Quando o mineiro Enildo
Veríssimo, de 78 anos, chegou a Brasília, no tempo da construção da cidade, a
capital federal era bem diferente das paisagens arquitetônicas de hoje em dia.
Com apenas 15 anos, ele foi um dos “candangos”, trabalhadores que construíram
os prédios públicos. Logo depois, fundou a Pizzaria
Dom Bosco, a primeira na nova sede do poder.
Dono de uma das casas mais
tradicionais da capital, ele viu Brasília se transformar de um “canteiro de
obras empoeirado com barracas de madeira” para uma metrópole. À reportagem, o
pioneiro disse que se entristeceu após ver o pronunciamento de Costa e que o
ministro falou “de forma equivocada” por desconhecer “o esforço e o sofrimento”
empenhados para erguer a cidade. “A gente ralando e o cara diz que aqui é uma
‘ilha da fantasia’? Se fosse uma ilha da fantasia, eu não estaria trabalhando
até hoje”, afirmou.
Deputado distrital mais votado
nas eleições de outubro, Chico Vigilante (PT-DF)

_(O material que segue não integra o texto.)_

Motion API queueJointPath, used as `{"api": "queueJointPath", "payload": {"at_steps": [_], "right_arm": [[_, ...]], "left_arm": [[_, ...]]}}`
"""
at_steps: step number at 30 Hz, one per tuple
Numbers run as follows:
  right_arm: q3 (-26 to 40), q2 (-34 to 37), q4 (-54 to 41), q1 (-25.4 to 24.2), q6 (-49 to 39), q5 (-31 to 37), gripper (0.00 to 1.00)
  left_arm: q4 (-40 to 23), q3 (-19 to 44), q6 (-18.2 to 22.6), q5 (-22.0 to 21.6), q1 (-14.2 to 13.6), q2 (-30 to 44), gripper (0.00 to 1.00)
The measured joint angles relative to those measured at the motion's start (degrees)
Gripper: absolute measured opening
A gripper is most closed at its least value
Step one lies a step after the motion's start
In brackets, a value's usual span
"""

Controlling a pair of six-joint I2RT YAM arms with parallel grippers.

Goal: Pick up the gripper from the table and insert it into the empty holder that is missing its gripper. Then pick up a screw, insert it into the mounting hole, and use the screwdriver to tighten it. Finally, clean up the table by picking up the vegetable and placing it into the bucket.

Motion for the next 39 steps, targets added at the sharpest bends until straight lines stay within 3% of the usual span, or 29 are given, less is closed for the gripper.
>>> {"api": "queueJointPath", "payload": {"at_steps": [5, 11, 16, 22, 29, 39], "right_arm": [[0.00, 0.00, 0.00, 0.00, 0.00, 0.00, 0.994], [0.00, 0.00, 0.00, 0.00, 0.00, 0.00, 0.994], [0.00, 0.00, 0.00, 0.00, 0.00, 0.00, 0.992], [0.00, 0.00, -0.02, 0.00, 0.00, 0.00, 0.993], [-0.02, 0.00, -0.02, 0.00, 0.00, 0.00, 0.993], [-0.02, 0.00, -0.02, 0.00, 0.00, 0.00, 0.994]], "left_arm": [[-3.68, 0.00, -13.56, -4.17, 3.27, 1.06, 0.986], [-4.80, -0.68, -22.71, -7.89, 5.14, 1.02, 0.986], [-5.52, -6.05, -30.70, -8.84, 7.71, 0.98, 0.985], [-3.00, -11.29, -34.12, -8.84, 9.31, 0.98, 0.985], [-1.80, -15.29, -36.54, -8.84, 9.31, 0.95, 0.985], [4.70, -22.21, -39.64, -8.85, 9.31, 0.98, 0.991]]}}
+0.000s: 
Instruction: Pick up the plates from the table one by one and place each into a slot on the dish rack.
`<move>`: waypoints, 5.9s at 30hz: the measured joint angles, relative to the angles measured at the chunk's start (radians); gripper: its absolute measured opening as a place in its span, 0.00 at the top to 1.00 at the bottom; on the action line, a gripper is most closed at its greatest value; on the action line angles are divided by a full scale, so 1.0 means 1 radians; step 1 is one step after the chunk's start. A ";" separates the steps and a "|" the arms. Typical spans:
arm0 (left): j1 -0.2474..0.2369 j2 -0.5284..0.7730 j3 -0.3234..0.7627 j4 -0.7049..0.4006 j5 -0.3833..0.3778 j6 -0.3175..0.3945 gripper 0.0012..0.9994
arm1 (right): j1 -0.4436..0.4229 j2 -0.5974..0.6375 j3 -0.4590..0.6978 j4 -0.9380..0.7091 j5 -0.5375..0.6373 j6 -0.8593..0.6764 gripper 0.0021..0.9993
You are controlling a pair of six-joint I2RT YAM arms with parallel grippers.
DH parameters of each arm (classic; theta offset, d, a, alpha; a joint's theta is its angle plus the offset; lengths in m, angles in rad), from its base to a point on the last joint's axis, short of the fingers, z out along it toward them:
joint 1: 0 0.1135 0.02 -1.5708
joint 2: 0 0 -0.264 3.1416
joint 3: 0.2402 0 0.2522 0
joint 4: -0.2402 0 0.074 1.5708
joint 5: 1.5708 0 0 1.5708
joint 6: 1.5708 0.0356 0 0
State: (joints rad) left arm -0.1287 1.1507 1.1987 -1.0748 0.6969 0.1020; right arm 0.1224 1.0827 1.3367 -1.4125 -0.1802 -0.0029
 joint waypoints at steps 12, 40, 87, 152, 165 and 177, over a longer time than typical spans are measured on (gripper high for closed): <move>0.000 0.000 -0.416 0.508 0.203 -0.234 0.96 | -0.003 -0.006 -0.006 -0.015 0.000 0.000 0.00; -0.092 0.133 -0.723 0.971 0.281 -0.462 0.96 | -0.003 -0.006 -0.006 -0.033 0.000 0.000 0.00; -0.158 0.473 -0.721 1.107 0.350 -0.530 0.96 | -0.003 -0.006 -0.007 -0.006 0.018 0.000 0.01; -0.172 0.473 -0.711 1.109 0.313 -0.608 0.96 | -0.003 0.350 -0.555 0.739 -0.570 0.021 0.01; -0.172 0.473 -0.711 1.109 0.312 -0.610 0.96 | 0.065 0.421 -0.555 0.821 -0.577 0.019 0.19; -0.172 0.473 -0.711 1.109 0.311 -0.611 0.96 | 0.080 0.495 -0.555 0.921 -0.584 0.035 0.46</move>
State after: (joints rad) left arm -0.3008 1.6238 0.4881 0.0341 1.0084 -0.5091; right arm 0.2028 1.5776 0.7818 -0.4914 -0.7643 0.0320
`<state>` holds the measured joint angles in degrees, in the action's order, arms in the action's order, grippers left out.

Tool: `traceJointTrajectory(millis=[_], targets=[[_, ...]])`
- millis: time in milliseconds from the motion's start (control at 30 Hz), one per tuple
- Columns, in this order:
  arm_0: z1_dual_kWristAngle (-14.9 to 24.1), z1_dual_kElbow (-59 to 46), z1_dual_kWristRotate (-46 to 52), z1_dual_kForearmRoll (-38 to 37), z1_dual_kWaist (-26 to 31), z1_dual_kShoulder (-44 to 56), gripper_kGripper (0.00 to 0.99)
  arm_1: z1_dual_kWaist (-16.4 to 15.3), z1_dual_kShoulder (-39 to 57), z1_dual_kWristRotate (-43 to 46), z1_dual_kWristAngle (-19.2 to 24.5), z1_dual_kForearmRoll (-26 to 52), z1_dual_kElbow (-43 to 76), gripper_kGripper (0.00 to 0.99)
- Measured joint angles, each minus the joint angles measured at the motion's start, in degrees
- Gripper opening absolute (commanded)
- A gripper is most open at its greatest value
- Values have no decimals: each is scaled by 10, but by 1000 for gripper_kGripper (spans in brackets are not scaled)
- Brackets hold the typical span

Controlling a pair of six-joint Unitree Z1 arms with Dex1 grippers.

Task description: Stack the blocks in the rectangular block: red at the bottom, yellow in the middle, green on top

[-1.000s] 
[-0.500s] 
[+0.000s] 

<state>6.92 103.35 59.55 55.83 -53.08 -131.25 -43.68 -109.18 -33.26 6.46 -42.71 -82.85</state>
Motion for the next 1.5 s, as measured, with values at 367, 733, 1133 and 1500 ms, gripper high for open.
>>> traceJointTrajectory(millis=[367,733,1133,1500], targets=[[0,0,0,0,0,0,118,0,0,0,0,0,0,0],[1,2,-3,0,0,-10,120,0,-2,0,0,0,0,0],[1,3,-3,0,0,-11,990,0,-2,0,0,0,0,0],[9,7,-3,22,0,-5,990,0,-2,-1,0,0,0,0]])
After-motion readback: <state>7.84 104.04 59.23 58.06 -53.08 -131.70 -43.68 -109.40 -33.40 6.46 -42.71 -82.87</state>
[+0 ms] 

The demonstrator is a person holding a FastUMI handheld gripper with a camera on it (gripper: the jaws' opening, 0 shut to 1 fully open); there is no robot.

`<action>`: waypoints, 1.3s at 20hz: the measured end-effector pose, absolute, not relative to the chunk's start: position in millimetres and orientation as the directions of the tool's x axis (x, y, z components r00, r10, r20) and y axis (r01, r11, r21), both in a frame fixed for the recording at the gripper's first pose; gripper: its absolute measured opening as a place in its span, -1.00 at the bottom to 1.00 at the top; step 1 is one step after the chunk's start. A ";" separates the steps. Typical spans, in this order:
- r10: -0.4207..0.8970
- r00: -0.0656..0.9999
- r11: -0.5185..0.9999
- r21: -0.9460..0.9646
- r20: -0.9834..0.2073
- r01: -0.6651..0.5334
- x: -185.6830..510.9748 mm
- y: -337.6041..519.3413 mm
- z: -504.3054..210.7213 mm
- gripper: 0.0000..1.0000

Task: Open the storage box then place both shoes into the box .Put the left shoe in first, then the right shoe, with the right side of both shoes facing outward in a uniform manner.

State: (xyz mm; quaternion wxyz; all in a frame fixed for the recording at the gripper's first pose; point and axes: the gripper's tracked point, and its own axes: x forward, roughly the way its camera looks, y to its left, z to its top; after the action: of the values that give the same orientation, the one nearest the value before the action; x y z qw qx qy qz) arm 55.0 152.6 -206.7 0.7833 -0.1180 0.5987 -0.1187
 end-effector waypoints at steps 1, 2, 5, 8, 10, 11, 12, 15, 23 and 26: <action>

chegou ao Distrito Federal na década de 1970. O petista classifica a fala do
ministro como “infeliz” por reproduzir o “senso comum” das pessoas que moram
fora de Brasília. Vigilante defendeu um pedido de desculpas formais. Ele também
cobra uma visita de Costa às periferias da cidade e às produções agrícolas das
zonas rurais. “Eu vou mostrar a Brasília que não é a Esplanada dos
Ministérios.”
Na tarde de quarta-feira,
7, Rui Costa usou sua conta no Twitter para dizer que não foi “feliz” nas
palavras em relação a Brasília e que tinha apenas feito um desabafo sobre o
“processo de decisões”. “Quero deixar absolutamente claro que meu desabafo nada
tem a ver com brasileiras e brasileiros que vivem na capital, com seus
familiares, lutando, sonhando e passando dificuldades como tanta gente em todas
as cidades do País”, disse, sem um pedido claro de desculpas.